Please return the lines of the data below, word for word, from the first line through the line containing "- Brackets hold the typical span".
■ ■ ■ ■ ■ ■ ■
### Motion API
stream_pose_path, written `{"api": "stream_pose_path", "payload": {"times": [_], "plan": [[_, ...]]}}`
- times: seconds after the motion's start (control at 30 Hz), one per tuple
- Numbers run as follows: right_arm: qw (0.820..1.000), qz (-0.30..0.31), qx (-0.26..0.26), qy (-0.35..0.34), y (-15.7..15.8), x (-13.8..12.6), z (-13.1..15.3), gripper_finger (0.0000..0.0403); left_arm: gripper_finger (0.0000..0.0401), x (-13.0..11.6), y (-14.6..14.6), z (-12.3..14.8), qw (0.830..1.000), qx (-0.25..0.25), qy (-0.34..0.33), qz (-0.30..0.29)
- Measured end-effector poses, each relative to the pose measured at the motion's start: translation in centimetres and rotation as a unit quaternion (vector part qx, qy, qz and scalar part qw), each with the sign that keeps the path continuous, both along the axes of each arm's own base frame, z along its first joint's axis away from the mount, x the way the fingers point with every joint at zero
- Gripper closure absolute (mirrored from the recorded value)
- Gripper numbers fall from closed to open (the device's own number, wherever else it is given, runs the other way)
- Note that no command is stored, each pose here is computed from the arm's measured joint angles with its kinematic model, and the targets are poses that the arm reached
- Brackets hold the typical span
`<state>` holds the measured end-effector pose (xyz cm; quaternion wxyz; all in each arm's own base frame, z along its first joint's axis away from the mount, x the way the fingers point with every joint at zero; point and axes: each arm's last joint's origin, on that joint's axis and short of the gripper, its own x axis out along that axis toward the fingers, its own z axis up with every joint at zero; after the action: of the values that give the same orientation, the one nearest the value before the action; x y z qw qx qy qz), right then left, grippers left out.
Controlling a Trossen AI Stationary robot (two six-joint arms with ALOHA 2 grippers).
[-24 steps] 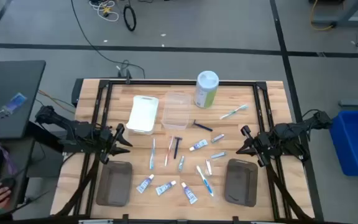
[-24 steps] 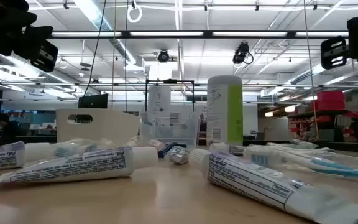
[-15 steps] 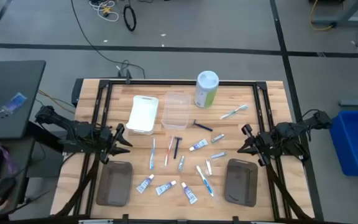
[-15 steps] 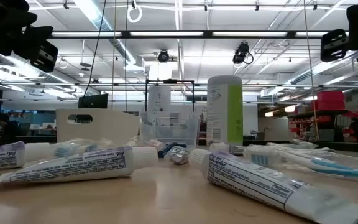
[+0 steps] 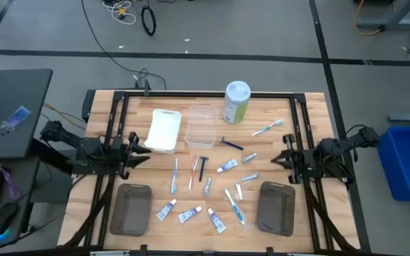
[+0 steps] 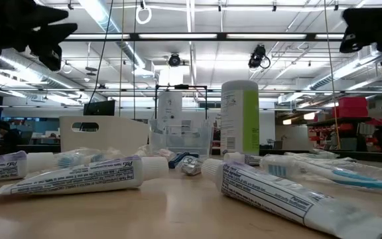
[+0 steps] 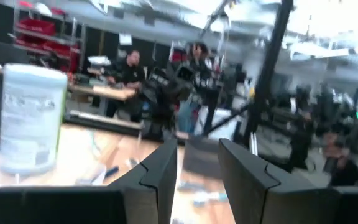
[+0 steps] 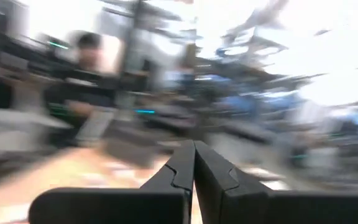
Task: Pick & Place Travel size toiletries
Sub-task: Put the left blue and white toothbrush into the white bin
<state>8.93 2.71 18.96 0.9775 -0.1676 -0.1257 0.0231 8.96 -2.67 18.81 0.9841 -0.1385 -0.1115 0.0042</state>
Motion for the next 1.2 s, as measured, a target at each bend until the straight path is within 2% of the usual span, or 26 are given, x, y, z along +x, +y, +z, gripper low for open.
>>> {"api": "stream_pose_path", "payload": {"times": [0.07,0.13,0.27,0.37,0.6,0.73,0.9,1.07,1.2], "plan": [[0.996,-0.092,-0.007,-0.019,-0.5,-0.1,0.5,0.0389,0.0275,-0.1,0.2,0.5,0.999,-0.032,-0.025,0.019],[0.987,-0.158,0.027,-0.028,-1.0,-0.3,0.8,0.0389,0.0275,-0.3,0.4,1.0,0.996,-0.061,-0.048,0.042],[0.959,-0.249,0.129,-0.032,-1.7,-0.6,0.9,0.0389,0.0275,-0.1,0.5,1.4,0.994,-0.071,-0.038,0.074],[0.943,-0.285,0.167,-0.031,-1.9,-0.7,0.7,0.0389,0.0275,0.0,0.6,2.2,0.992,-0.071,-0.033,0.101],[0.941,-0.290,0.170,-0.030,-1.9,-0.7,0.7,0.0389,0.0275,1.6,0.0,3.5,0.991,-0.038,0.023,0.128],[0.941,-0.288,0.176,-0.028,-1.9,-0.6,0.6,0.0389,0.0275,3.1,-0.6,3.8,0.987,-0.031,0.061,0.148],[0.947,-0.280,0.158,-0.007,-1.8,-0.4,0.1,0.0388,0.0275,5.4,-1.6,4.5,0.980,-0.010,0.127,0.153],[0.949,-0.266,0.167,0.006,-1.7,-0.3,-0.2,0.0365,0.0275,7.7,-2.6,5.5,0.962,-0.003,0.227,0.154],[0.964,-0.193,0.184,0.007,-1.3,-0.1,-0.3,0.0333,0.0275,9.4,-3.1,6.0,0.940,-0.042,0.310,0.135]]}}
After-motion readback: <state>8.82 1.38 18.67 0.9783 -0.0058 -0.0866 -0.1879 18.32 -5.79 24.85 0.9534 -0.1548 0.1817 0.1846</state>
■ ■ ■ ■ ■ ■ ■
[Exercise solution]
### Motion API
stream_pose_path, written `{"api": "stream_pose_path", "payload": {"times": [_], "plan": [[_, ...]]}}`
- times: seconds after the motion's start (control at 30 Hz), one per tuple
- Numbers run as follows: right_arm: qw (0.820..1.000), qz (-0.30..0.31), qx (-0.26..0.26), qy (-0.35..0.34), y (-15.7..15.8), x (-13.8..12.6), z (-13.1..15.3), gripper_finger (0.0000..0.0403); left_arm: gripper_finger (0.0000..0.0401), x (-13.0..11.6), y (-14.6..14.6), z (-12.3..14.8), qw (0.830..1.000), qx (-0.25..0.25), qy (-0.34..0.33), qz (-0.30..0.29)
- Measured end-effector poses, each relative to the pose measured at the motion's start: translation in centimetres and rotation as a unit quaternion (vector part qx, qy, qz and scalar part qw), each with the sign that keeps the path continuous, both along the axes of each arm's own base frame, z along its first joint's axis away from the mount, x the way the fingers point with every joint at zero
- Gripper closure absolute (mirrored from the recorded value)
- Gripper numbers fall from closed to open (the device's own number, wherever else it is given, runs the other way)
- Note that no command is stored, each pose here is computed from the arm's measured joint angles with its kinematic model, and the targets are poses that the arm reached
- Brackets hold the typical span

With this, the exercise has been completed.